CLI recently published a paper that challenges the safe and effective assertion for chemical abortion pills.
“For years now, the abortion lobby’s claim that abortion drugs are ‘safer than Tylenol’ has dominated public discussion, propelled by the illusion of scientific consensus. However, no such support exists,” said Cameron Louttit, CLI’s director of life sciences and author of the article. “This baseless claim, repeated by medical societies, politicians, media pundits and researchers, has profoundly influenced public opinion and policy. But as this paper details, those spreading it lack the evidence they routinely claim.”
Another risk not widely discussed is the opportunity for men to use the drugs to cause their partners to abort without the partners’ knowledge or consent. A case in Texas this year, a case in the same state a few years previous, an Illinois case in August, and a case in England in 2024 – are just a few of the known incidents that have resulted in charges and/or trials.

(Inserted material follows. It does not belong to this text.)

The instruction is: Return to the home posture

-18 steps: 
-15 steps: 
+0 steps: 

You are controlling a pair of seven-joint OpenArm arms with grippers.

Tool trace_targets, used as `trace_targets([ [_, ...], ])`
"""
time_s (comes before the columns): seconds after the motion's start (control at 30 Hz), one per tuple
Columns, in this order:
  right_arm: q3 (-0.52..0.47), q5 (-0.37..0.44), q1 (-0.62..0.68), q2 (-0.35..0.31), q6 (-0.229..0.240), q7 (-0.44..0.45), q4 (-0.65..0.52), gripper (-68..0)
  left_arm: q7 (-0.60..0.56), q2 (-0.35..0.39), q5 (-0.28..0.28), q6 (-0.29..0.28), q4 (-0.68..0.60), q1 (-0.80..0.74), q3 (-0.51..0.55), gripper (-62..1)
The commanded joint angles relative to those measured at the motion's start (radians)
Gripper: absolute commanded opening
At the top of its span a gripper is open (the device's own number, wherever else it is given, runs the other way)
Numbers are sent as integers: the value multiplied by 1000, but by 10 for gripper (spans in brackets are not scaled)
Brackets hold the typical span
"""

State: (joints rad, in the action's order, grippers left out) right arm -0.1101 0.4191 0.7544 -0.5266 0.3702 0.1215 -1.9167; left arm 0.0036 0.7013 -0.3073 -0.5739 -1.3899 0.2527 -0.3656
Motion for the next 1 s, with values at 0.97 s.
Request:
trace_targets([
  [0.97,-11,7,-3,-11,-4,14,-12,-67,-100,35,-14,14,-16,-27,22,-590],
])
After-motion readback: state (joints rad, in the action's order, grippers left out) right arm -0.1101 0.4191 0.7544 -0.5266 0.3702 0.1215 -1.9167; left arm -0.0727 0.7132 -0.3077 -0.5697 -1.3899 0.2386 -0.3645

The ease of access to chemical abortion, whether on campus or online, puts the lives of women whose partners don’t want them to carry to term at greater risk – and often results in the death of the baby the woman wanted.
There have been 36 reported deaths associated with mifepristone reported as of December 2024 according to the FDA’s own data. These included “two cases of ectopic pregnancy (a pregnancy located outside the womb, such as in the fallopian tubes) resulting in death, and several fatal cases of severe systemic infection (also called sepsis).”
Abortion in today’s America
Earlier this year, Health and Human Services Secretary Robert F. Kennedy Jr. asked FDA Commissioner Marty Makary to review data on mifepristone. Pro-life advocates and members of Congress have urged the Trump administration to look into safety concerns regarding the drug.
Meanwhile, states like Massachusetts and New York provide abortion drugs to young adults attending college or are helping students pay for an abortion, often without medical oversight and without regard for the health and well-being of the students.
“Private institutions typically cover costs through their student health plans or other funds for abortion-related expenses, including travel,” Brown said. “Abortion proponents continue to lean into the illusion that the overturn of Roe vs Wade has limited abortion access for women and work to find new ways to end more pregnancies.”
Editor's note: Heartbeat International manages Pregnancy Help News.